PROBLEM STATEMENT:
Search the entries for the word "parts". Copy each line in which it is found.

Stored items:

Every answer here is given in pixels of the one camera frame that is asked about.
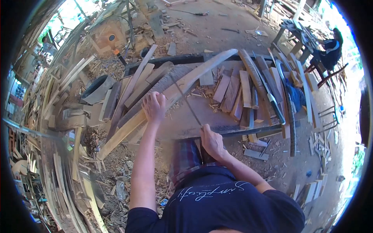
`workshop floor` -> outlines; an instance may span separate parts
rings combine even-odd
[[[248,14],[244,7],[232,3],[230,0],[220,0],[220,2],[223,4],[217,4],[214,1],[200,0],[198,2],[190,2],[188,4],[172,7],[173,9],[194,13],[209,11],[208,16],[195,16],[169,10],[158,0],[158,7],[160,9],[166,9],[167,14],[171,17],[169,21],[175,22],[177,18],[182,18],[182,21],[186,24],[185,26],[189,27],[198,35],[198,37],[195,37],[184,33],[182,29],[174,27],[175,35],[172,37],[170,34],[167,34],[166,38],[162,40],[162,44],[164,44],[164,41],[171,42],[172,39],[176,42],[178,41],[179,43],[176,45],[177,54],[199,53],[203,52],[205,49],[218,52],[230,48],[244,48],[249,53],[254,51],[257,54],[268,55],[267,48],[277,34],[277,30],[273,30],[273,28],[277,28],[276,25],[278,25],[278,23],[273,22],[274,18],[277,16],[272,14],[272,23],[270,23],[272,26],[269,26],[268,24],[259,22]],[[219,13],[227,14],[228,16],[219,16]],[[259,27],[259,30],[266,31],[269,36],[258,36],[258,39],[255,39],[251,35],[245,33],[245,30],[253,30],[257,27]],[[220,28],[239,29],[241,33],[223,31]],[[289,49],[285,47],[282,47],[282,49],[285,53],[289,52]],[[320,89],[315,99],[318,103],[319,110],[323,110],[333,103],[325,85]],[[350,126],[347,126],[346,123],[342,123],[335,128],[336,131],[340,132],[338,144],[334,143],[334,133],[332,130],[329,138],[332,147],[332,160],[326,166],[326,173],[329,175],[326,190],[323,196],[306,205],[305,216],[306,219],[310,219],[310,221],[303,232],[313,232],[315,229],[324,226],[329,217],[336,214],[339,210],[337,204],[340,200],[340,192],[338,191],[340,183],[336,182],[335,178],[341,174],[342,151],[345,150],[344,152],[346,154],[347,145],[341,146],[344,142],[341,140],[341,137],[345,135],[342,134],[343,132],[341,132],[341,129],[344,127]],[[290,195],[294,192],[296,184],[300,184],[302,188],[306,183],[315,181],[320,173],[319,158],[317,156],[311,156],[308,145],[309,137],[313,136],[312,129],[313,127],[307,123],[306,119],[301,121],[301,126],[297,128],[298,152],[296,157],[289,156],[290,140],[282,139],[281,134],[262,139],[266,142],[271,139],[271,143],[266,151],[266,153],[270,155],[268,161],[256,160],[244,156],[241,136],[225,138],[224,144],[233,156],[253,168],[264,178],[274,176],[273,180],[269,183],[274,188]],[[246,147],[258,151],[263,149],[263,147],[250,145],[247,142],[245,145]],[[155,178],[158,203],[167,195],[169,156],[166,156],[166,154],[168,154],[166,151],[168,148],[166,142],[161,142],[159,147],[157,147]],[[115,184],[115,177],[121,176],[123,172],[121,169],[125,168],[126,170],[126,168],[129,168],[129,170],[131,170],[132,163],[128,161],[134,160],[135,153],[136,148],[131,149],[130,146],[119,145],[105,159],[107,171],[103,172],[102,176],[100,175],[102,181],[110,184],[110,186],[102,186],[106,197],[106,203],[101,210],[101,214],[111,232],[114,232],[114,229],[121,225],[125,227],[126,212],[128,211],[123,210],[123,208],[119,206],[119,201],[116,197],[110,195],[112,189],[111,185]],[[308,171],[312,172],[310,177],[306,176]],[[126,182],[126,189],[130,189],[129,180]]]

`table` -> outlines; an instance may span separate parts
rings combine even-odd
[[[282,34],[285,32],[285,29],[287,29],[292,33],[293,36],[295,36],[298,39],[298,42],[290,51],[291,53],[296,54],[297,52],[299,52],[299,50],[301,50],[303,46],[305,46],[303,54],[298,59],[302,64],[304,64],[307,58],[313,53],[314,50],[316,50],[317,43],[316,38],[313,36],[313,34],[311,34],[299,22],[297,22],[297,24],[299,25],[297,26],[292,20],[283,19],[283,22],[280,24],[280,31],[277,33],[275,39],[272,41],[270,49],[272,50],[275,48],[273,43],[277,44]]]

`green foliage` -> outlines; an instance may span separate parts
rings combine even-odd
[[[359,152],[354,155],[354,159],[352,161],[352,173],[353,174],[357,174],[359,171],[359,168],[363,165],[364,156],[365,156],[365,152],[363,150],[359,150]]]

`plaid shorts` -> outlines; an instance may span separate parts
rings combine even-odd
[[[170,191],[173,193],[176,186],[191,172],[202,167],[221,166],[212,158],[200,144],[201,153],[194,140],[183,140],[174,143],[173,158],[170,164]]]

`man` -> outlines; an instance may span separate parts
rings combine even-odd
[[[43,51],[45,51],[46,53],[50,53],[51,56],[53,56],[53,54],[58,51],[52,44],[49,44],[47,42],[46,37],[43,37],[41,41],[43,42]]]
[[[166,112],[166,98],[143,99],[148,120],[131,174],[126,232],[301,232],[304,214],[286,194],[231,156],[220,134],[204,125],[202,146],[214,162],[199,163],[194,141],[179,143],[170,168],[175,193],[162,218],[156,213],[154,141]]]

WRITTEN REPLY:
`workshop floor` -> outlines; an instance may span separate parts
`table` -> outlines; an instance may span separate parts
`green foliage` -> outlines; an instance may span separate parts
`plaid shorts` -> outlines; an instance may span separate parts
`man` -> outlines; an instance may span separate parts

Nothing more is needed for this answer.